THE TASK. The word "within" marks the lines to copy; find all of them in the entries below.

(DATA EXTRACT begins)

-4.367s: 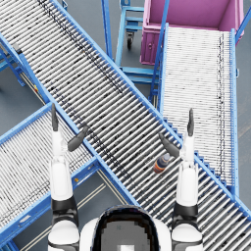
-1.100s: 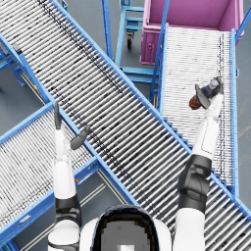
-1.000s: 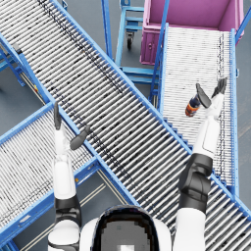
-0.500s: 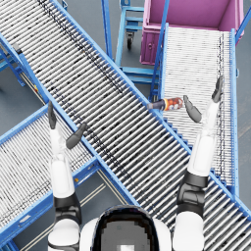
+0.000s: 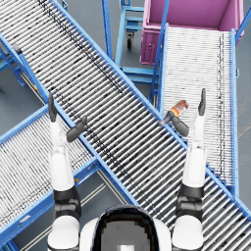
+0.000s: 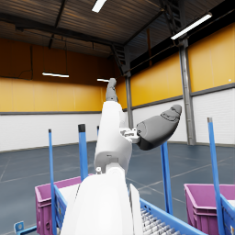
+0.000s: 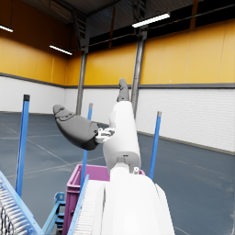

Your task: Pick up the oil and place it on the left assembly line, put the cola on the right, and keep Sprite still

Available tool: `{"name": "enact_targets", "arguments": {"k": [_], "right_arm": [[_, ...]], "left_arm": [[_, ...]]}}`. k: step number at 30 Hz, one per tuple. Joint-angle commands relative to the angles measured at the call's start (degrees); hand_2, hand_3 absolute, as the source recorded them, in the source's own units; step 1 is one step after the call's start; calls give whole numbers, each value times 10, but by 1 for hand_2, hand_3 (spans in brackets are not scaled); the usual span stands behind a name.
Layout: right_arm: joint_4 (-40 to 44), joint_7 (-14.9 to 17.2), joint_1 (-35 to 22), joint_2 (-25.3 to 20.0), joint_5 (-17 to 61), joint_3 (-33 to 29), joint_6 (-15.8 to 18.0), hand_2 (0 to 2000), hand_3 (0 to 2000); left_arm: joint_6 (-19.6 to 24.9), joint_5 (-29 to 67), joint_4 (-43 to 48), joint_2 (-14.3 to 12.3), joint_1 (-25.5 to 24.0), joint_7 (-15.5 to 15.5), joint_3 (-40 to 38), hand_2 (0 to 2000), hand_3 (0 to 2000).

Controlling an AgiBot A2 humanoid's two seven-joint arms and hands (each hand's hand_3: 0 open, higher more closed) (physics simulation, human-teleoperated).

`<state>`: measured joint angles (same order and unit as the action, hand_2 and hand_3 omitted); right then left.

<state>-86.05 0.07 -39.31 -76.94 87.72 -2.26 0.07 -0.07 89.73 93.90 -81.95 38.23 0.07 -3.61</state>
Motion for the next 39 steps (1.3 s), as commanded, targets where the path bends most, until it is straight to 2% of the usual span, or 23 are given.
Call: {"name": "enact_targets", "arguments": {"k": [1,10,23,39], "right_arm": [[-3,1,6,1,-6,3,1,0,0],[-57,20,83,27,-106,48,20,0,0],[-157,53,212,73,-283,129,53,0,0],[-169,57,227,78,-304,138,56,0,0]], "left_arm": [[-1,-7,2,2,-7,1,3,0,0],[-20,-113,32,45,-81,20,52,0,0],[-53,-302,84,119,-203,53,141,0,0],[-57,-324,90,128,-216,57,152,0,0]]}}
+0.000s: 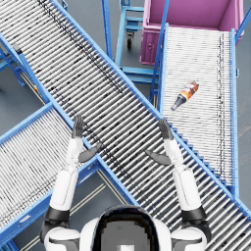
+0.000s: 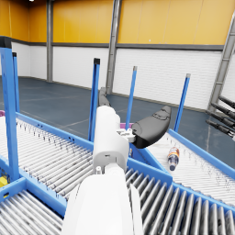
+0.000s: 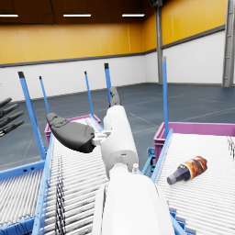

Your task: Pick up the oil and place it on the left assembly line, put the cola on the right, and keep Sprite still

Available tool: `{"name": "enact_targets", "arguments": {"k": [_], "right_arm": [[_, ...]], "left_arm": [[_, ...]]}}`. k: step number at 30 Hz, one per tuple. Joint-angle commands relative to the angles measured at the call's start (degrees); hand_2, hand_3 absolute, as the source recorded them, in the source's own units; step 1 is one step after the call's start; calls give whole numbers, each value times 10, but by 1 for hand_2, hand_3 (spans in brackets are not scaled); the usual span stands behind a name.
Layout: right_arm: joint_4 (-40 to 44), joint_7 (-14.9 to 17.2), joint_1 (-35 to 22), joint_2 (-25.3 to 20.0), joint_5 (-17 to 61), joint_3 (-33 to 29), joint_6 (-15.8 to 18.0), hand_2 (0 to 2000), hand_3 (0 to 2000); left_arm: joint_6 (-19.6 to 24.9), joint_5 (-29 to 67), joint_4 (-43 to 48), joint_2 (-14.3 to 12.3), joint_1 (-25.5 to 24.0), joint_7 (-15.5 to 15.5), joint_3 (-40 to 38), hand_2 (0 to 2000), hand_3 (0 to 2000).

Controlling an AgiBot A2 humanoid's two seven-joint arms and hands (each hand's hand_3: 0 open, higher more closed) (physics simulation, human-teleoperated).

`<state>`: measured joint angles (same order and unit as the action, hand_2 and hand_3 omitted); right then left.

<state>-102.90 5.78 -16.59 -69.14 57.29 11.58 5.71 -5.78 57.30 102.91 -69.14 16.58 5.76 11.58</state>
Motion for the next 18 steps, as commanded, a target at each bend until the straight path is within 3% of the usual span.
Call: {"name": "enact_targets", "arguments": {"k": [1,18], "right_arm": [[0,0,0,0,0,0,0,0,0],[0,0,0,0,0,0,0,0,0]], "left_arm": [[0,0,0,0,0,0,0,0,0],[0,0,0,0,0,0,0,0,0]]}}
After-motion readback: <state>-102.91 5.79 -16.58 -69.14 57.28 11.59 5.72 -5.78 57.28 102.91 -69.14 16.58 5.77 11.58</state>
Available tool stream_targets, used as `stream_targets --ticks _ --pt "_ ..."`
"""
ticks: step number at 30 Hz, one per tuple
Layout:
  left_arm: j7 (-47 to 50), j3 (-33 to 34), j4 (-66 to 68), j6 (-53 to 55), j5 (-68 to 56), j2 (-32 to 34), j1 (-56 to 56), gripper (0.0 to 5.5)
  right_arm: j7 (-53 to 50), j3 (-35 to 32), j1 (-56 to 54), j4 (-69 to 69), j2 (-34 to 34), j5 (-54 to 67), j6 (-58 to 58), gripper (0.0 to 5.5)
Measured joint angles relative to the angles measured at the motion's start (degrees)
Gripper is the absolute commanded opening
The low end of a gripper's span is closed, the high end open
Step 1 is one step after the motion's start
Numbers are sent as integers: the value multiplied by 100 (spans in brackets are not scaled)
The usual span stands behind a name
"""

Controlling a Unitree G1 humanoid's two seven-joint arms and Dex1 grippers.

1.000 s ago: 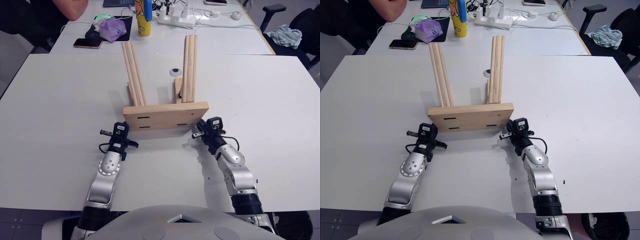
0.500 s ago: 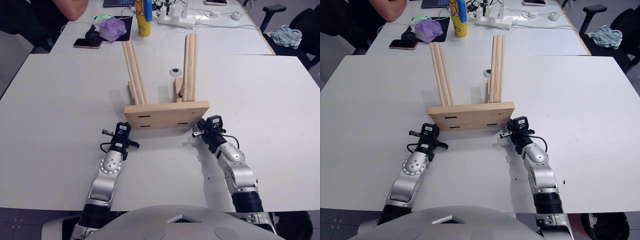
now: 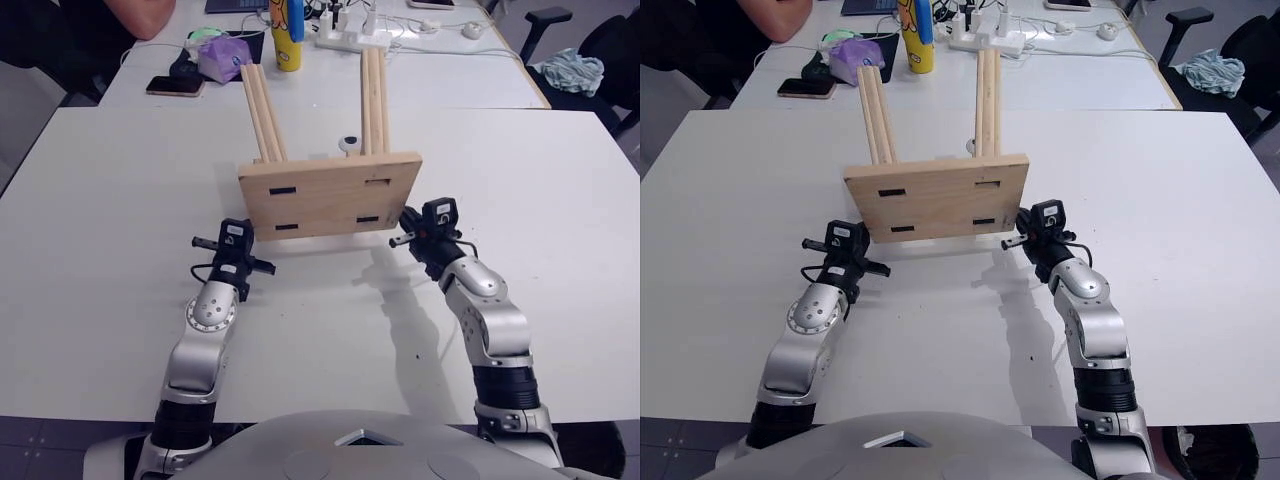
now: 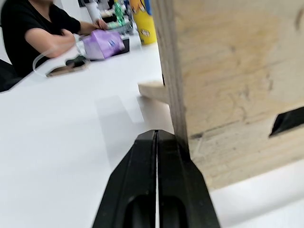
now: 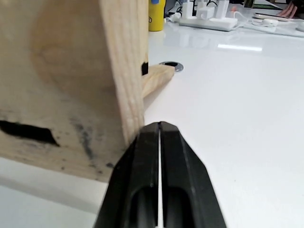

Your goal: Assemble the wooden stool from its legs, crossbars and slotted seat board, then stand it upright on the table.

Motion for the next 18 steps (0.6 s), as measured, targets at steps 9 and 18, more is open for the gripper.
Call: stream_targets --ticks 9,18 --pt "-1 296 -566 644 -117 -7 -690 4 -84 -175 -497 -441 18 122 345 0" --pt "0 506 -833 939 -123 -5 -1202 4 -319 -358 -1159 -711 186 170 729 0"
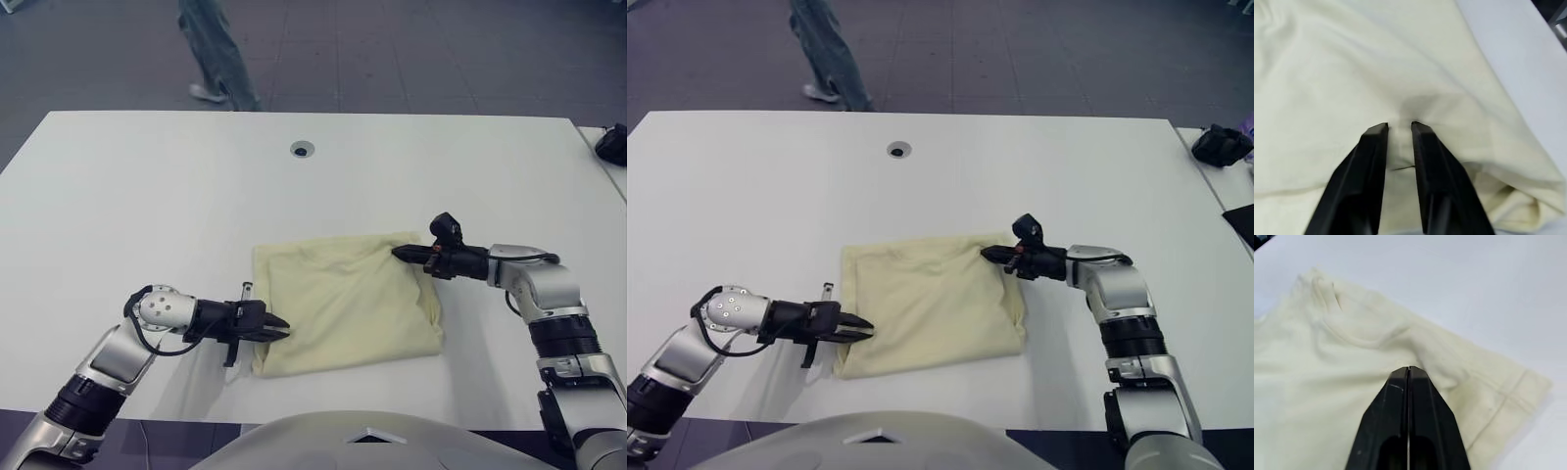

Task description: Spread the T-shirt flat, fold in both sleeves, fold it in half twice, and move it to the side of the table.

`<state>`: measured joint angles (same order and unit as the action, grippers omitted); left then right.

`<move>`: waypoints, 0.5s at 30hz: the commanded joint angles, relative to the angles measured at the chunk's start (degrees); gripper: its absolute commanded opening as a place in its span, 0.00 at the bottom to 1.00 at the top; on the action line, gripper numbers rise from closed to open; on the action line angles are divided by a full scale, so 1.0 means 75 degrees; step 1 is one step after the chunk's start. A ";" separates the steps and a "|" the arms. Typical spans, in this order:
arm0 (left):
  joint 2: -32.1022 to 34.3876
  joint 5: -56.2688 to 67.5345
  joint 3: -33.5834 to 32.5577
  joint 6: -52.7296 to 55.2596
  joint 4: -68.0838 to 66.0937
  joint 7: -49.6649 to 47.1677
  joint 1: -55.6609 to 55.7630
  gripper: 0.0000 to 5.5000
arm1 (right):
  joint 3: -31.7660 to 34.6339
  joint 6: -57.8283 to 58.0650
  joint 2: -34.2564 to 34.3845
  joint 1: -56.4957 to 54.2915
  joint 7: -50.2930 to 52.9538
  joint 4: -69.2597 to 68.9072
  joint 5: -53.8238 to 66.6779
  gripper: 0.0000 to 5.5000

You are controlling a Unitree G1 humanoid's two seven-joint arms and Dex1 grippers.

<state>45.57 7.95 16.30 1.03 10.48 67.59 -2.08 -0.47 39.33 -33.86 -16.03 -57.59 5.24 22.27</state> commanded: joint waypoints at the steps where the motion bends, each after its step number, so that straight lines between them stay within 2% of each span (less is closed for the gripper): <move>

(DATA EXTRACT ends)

EXERCISE RESPONSE.
Motion for the next 18 steps, as commanded, a target at each bend until the straight path is within 3% of the usual span.
<state>45.57 7.95 16.30 1.03 10.48 67.59 -2.08 -0.47 39.33 -33.86 -16.03 -57.59 5.24 22.27</state> commanded: joint waypoints at the steps where the motion bends, each after its step number, so that straight lines between them stay within 2% of each span (less is closed for the gripper): <move>

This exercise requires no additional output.